The climax of the war was the spring of 841. Charles crossed the Seine and Lothar crossed the Rhine. After forcing Louis to retreat, Lothar turned to face Charles. On 13 May, while Charles and Lothar were manoeuvring, Louis defeated Lothar's occupying army in Alemannia at the battle of the Ries. He joined up with Charles in early June. At the same time, reinforcements from Aquitaine arrived in both camps. The battle of Fontenoy took place on 25 June. Lothar and Pippin were routed, but the battle was not decisive.

In August 841, Lothar attempted to cross the Rhine but was turned back by Louis. Charles invaded Aquitaine before reoccupying the lands east of the Seine. Lothar quickly reoccupied them, forcing Charles back beyond the Seine, but was unable to recreate the support in West Francia that he had formerly had. In early 842, Louis crossed the Rhine. He and Charles swore the Oaths of Strasbourg on 14 February before marching north. They met Lothar's army on the banks of the Moselle in March 842. Lothar retreated towards Burgundy, conceding the imperial capital of Aachen.

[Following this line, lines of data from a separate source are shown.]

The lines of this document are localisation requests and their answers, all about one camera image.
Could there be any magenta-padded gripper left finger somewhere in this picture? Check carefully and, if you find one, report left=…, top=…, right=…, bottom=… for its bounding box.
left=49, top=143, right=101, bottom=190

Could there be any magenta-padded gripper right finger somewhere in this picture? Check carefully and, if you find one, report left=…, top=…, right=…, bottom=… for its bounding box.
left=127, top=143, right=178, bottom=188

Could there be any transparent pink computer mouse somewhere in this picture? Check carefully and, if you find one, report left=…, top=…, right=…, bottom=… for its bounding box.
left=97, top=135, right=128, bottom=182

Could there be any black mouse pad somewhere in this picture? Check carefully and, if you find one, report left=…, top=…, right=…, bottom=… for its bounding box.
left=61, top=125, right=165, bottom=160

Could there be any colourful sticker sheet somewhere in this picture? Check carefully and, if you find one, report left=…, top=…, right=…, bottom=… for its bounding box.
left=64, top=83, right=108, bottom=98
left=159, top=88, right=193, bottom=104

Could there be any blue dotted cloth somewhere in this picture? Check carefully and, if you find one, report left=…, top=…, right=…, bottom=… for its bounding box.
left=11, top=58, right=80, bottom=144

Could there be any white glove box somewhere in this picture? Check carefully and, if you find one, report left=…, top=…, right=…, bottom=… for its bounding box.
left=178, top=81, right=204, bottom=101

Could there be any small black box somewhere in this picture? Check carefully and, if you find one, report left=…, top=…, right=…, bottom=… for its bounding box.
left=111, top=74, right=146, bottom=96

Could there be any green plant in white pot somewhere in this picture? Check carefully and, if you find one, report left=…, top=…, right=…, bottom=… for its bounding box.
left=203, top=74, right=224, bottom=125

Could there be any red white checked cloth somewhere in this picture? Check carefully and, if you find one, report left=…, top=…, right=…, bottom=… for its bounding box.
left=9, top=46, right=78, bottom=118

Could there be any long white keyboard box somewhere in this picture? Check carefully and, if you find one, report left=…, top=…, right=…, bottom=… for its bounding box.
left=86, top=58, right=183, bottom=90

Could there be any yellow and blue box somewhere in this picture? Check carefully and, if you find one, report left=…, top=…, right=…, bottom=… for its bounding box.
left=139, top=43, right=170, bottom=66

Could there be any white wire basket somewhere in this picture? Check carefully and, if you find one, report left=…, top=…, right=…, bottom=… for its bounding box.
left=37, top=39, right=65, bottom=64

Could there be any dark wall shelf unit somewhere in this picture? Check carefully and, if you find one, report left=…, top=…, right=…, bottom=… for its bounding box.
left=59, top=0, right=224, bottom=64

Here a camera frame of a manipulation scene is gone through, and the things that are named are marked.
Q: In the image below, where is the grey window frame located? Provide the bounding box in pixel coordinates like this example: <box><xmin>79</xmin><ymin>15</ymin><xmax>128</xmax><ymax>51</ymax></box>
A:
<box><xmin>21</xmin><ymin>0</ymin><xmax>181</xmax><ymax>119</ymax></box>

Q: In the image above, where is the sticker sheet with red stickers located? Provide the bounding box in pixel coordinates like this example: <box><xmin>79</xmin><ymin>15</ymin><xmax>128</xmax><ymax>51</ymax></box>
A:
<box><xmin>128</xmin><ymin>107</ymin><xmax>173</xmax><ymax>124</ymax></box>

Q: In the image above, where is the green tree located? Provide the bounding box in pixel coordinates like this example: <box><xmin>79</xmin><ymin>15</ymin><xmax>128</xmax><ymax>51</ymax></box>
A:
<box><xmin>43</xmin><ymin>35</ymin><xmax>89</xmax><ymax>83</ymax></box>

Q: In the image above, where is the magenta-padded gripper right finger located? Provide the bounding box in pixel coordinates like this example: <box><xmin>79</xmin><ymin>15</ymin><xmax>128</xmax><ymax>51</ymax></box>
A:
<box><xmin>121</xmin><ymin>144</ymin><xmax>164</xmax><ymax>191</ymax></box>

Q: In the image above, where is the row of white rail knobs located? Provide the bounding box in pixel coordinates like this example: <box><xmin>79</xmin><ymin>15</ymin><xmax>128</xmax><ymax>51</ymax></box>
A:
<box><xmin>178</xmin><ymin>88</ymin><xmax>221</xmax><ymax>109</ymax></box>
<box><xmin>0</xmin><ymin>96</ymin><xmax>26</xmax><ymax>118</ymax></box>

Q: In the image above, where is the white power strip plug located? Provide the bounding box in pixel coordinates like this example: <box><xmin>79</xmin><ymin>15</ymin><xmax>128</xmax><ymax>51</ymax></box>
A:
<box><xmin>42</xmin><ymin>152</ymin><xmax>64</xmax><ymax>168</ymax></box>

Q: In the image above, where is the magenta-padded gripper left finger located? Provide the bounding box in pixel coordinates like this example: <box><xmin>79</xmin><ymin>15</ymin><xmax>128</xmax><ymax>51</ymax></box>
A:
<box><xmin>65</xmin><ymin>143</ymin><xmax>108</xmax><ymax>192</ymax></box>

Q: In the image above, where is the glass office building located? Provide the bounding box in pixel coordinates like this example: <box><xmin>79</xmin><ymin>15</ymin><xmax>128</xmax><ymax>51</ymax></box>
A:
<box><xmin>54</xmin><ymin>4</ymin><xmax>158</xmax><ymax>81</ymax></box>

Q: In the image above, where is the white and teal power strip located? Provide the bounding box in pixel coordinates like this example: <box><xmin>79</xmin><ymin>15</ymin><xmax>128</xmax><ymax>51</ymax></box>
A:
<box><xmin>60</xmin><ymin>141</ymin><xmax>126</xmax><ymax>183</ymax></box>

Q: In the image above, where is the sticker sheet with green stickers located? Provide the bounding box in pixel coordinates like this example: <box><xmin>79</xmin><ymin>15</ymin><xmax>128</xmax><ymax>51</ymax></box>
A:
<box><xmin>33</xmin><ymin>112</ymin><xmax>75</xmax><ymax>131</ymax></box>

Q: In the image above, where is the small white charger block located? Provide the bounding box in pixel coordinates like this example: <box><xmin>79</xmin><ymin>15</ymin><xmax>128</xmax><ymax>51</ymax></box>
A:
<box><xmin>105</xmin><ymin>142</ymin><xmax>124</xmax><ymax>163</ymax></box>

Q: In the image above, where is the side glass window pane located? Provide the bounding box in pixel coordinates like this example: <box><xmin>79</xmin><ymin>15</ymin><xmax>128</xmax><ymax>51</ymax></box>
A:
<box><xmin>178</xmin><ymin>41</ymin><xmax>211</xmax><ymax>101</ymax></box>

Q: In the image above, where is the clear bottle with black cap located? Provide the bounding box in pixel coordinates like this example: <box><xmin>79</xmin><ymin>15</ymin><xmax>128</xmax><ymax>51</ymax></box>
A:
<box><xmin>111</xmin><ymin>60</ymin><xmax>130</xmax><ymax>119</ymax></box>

Following their success, Louis and Charles divided the empire between themselves, leaving Lothar only Italy. This prompted Lothar to seek a negotiated settlement. By June 842, a new tripartite division had been agreed in principle. During the subsequent truce, Charles took control of Aquitaine and Louis crushed a rebellion in Saxony, which Lothar had supported. The final negotiations, begun by 120 commissioners drawn from all sides in October, were delayed by the need to formally describe and inventory the empire. This was completed in July 843. In August, the three brothers signed the Treaty of Verdun ending the war.

==Background==
Beginning in 830, the reign of Louis the Pious was troubled by a series of revolts involving his sons. The first began in February 830, when the army mutinied on the eve of a campaign against Brittany. Lothar, ruling Italy, and his brother, King Pippin I of Aquitaine, sided with the rebellious nobles. Pippin deposed Louis during a meeting at Compiègne and imprisoned Louis's second wife, Judith, the mother of Charles the Bald. Lothar left Italy to take charge, but the rebellion had collapsed by February 831. In the end, all were forgiven.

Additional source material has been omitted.